Below are records; copy every line in them that holds the word "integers".
════════════════════
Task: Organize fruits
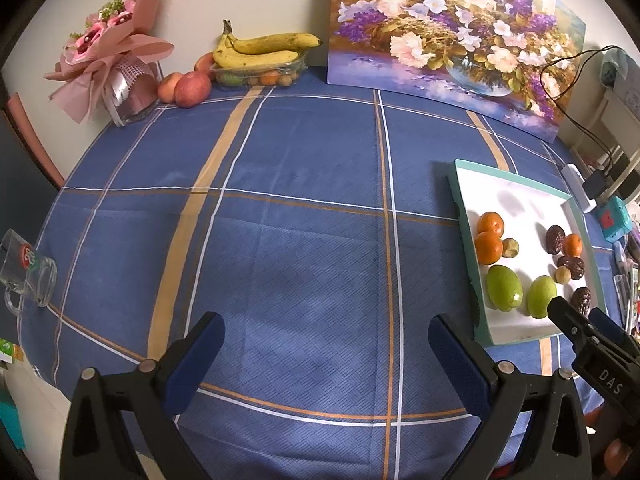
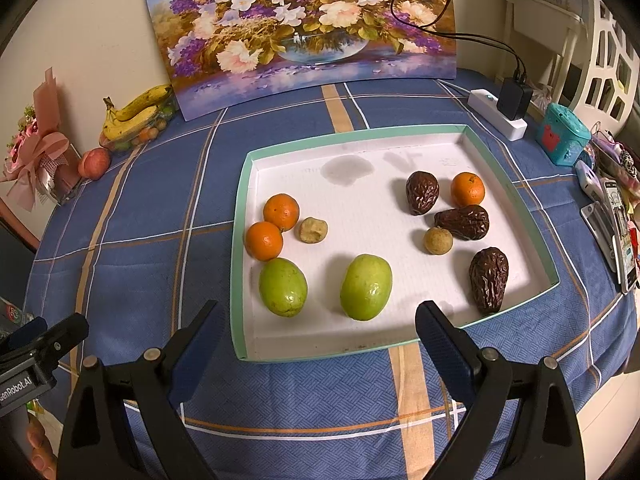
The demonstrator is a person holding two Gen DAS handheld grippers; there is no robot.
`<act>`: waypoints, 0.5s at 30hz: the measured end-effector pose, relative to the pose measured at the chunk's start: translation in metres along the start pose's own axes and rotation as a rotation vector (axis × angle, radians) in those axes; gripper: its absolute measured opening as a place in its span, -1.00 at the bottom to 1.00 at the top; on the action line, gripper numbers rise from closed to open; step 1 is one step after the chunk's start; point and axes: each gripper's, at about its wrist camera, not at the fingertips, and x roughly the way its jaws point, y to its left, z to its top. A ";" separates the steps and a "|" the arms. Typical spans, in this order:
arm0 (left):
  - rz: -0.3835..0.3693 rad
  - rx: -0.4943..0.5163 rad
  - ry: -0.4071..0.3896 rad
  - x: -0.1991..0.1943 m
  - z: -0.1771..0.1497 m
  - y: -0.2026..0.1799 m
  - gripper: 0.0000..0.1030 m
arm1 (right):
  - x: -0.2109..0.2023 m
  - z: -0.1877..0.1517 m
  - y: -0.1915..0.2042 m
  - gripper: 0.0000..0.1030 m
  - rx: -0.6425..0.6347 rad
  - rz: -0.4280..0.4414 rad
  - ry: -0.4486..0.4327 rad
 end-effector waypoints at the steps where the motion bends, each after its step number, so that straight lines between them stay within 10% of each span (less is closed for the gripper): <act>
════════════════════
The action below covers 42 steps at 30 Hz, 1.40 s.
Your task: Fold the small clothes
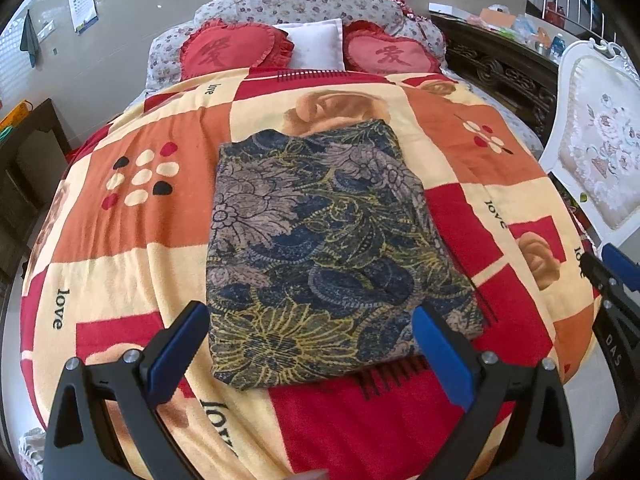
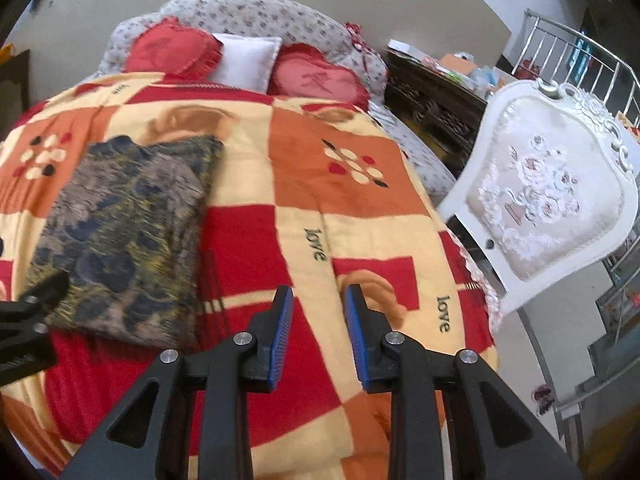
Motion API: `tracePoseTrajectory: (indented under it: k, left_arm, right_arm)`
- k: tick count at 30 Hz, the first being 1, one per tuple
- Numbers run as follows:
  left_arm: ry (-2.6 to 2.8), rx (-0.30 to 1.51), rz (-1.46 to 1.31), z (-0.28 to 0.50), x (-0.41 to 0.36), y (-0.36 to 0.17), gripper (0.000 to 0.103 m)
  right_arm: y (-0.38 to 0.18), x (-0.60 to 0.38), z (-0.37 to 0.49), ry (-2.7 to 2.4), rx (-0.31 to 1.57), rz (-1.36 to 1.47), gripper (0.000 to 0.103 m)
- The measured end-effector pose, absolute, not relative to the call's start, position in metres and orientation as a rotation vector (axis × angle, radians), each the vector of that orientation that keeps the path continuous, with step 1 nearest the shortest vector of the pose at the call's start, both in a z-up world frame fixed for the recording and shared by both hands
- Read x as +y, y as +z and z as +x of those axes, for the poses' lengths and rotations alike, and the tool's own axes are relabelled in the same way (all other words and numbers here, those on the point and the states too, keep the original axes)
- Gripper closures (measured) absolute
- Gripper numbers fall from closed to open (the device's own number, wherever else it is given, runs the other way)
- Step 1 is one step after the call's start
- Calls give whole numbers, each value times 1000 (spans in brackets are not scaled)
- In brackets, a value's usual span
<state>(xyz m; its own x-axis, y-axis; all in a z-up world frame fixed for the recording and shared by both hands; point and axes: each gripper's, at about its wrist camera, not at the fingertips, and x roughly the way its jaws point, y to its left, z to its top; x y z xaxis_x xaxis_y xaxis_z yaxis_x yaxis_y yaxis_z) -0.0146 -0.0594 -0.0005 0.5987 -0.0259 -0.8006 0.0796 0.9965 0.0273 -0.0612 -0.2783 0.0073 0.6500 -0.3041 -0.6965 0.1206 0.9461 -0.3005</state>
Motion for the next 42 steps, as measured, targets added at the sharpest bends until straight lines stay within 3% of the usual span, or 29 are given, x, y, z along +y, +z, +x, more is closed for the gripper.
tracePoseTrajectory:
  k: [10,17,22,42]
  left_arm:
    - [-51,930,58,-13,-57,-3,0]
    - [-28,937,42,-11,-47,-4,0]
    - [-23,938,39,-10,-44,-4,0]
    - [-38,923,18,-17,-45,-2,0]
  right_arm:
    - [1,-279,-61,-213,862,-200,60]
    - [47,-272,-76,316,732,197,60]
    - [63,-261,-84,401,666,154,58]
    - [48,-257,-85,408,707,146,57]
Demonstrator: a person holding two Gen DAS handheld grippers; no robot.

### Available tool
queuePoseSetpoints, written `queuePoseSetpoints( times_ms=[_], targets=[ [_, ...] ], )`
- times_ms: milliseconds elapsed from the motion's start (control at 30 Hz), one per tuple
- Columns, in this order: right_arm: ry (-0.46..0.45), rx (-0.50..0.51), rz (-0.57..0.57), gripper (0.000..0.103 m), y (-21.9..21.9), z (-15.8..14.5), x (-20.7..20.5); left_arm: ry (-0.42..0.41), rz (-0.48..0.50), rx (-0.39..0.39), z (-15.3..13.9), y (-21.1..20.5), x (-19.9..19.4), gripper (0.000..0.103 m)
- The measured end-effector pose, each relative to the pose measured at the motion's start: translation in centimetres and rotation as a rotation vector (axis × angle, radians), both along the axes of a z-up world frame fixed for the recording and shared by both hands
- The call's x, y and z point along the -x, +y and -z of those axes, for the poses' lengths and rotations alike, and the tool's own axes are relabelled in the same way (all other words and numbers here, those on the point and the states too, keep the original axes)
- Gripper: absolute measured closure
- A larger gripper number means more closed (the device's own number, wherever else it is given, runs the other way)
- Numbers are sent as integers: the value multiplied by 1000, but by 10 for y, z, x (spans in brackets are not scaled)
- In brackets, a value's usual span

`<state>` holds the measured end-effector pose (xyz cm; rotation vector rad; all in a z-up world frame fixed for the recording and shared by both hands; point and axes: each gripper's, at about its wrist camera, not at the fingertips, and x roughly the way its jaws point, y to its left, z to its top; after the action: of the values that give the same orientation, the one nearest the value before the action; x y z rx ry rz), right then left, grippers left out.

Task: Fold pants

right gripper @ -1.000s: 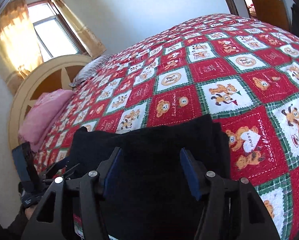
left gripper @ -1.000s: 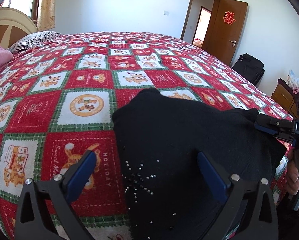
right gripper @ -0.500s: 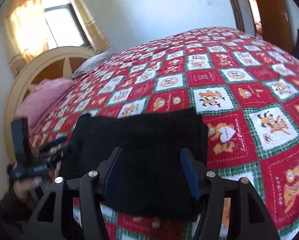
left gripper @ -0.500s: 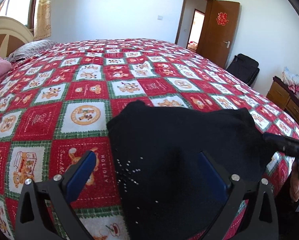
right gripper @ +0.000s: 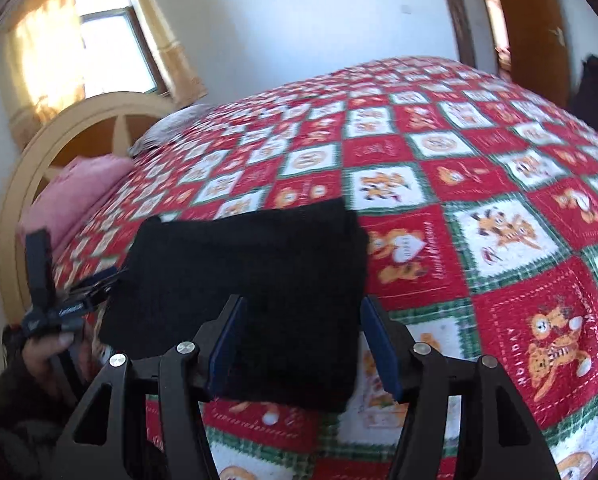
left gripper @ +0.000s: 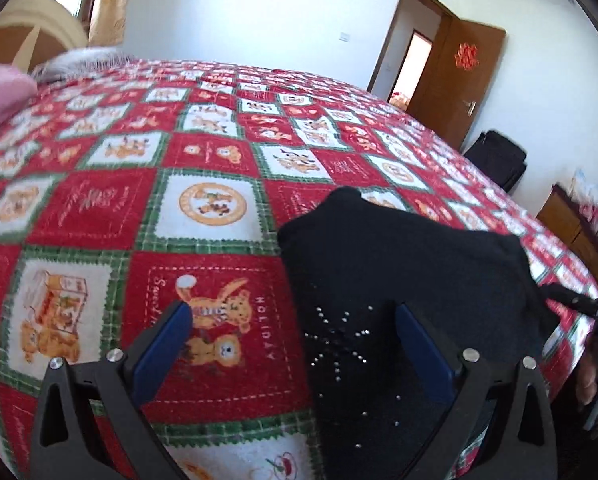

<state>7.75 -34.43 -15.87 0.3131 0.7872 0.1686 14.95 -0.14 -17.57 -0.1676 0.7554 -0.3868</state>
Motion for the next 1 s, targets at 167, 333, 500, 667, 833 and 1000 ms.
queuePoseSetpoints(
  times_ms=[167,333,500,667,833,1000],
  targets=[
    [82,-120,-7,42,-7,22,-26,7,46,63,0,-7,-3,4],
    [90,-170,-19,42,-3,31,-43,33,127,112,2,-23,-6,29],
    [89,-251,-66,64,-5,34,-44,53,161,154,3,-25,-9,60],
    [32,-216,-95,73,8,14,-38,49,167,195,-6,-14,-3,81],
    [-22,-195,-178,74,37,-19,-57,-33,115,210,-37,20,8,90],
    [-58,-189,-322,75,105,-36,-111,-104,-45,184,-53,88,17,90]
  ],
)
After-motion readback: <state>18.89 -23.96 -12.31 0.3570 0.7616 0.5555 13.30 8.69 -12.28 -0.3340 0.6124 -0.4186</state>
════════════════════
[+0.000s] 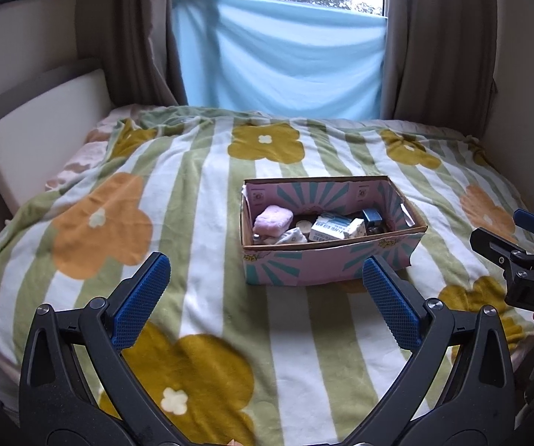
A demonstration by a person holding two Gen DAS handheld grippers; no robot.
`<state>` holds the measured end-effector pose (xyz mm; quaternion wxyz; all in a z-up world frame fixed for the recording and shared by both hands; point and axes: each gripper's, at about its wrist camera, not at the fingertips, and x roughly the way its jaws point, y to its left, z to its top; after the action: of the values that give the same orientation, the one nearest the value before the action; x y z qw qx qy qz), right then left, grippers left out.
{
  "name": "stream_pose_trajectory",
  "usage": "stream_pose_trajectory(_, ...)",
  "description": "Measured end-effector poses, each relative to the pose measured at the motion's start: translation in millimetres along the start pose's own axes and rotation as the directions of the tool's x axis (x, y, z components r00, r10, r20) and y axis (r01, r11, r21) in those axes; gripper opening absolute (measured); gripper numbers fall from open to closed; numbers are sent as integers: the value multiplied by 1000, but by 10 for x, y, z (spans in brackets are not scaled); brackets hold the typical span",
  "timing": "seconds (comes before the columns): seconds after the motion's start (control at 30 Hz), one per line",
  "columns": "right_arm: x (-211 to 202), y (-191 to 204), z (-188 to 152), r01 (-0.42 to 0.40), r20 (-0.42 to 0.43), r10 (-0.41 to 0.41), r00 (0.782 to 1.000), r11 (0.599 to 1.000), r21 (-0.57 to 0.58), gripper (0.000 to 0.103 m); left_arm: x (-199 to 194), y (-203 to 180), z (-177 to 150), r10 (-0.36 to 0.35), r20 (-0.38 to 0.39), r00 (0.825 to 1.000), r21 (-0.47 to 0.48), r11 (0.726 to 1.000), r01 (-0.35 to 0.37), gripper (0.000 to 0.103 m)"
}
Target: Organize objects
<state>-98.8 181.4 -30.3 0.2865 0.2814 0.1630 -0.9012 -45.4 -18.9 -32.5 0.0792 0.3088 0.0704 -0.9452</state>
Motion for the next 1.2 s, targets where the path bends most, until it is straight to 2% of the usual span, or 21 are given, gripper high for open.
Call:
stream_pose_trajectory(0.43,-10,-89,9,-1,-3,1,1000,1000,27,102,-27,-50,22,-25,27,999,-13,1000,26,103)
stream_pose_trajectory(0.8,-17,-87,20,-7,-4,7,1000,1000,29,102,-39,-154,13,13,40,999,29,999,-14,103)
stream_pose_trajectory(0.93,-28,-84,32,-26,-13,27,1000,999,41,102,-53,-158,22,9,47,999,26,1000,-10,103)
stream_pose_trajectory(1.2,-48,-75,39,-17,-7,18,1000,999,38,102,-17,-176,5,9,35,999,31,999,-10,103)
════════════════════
**SOLUTION FOR THIS TASK:**
- Numbers are sent as integers: the value multiplied by 1000, but by 10 for y, z, x (spans in brackets are not scaled)
  "description": "Measured end-effector poses, each relative to the pose measured at the motion's start: translation in millimetres along the start pose's own axes and rotation as the directions of the tool's x axis (x, y, z components r00, r10, r20) and y axis (r01, r11, r21) in those axes; gripper opening absolute (measured); gripper numbers fall from open to closed; numbers are sent as integers: the value multiplied by 1000, but by 10 for x, y, z (spans in brackets are not scaled); brackets hold the typical span",

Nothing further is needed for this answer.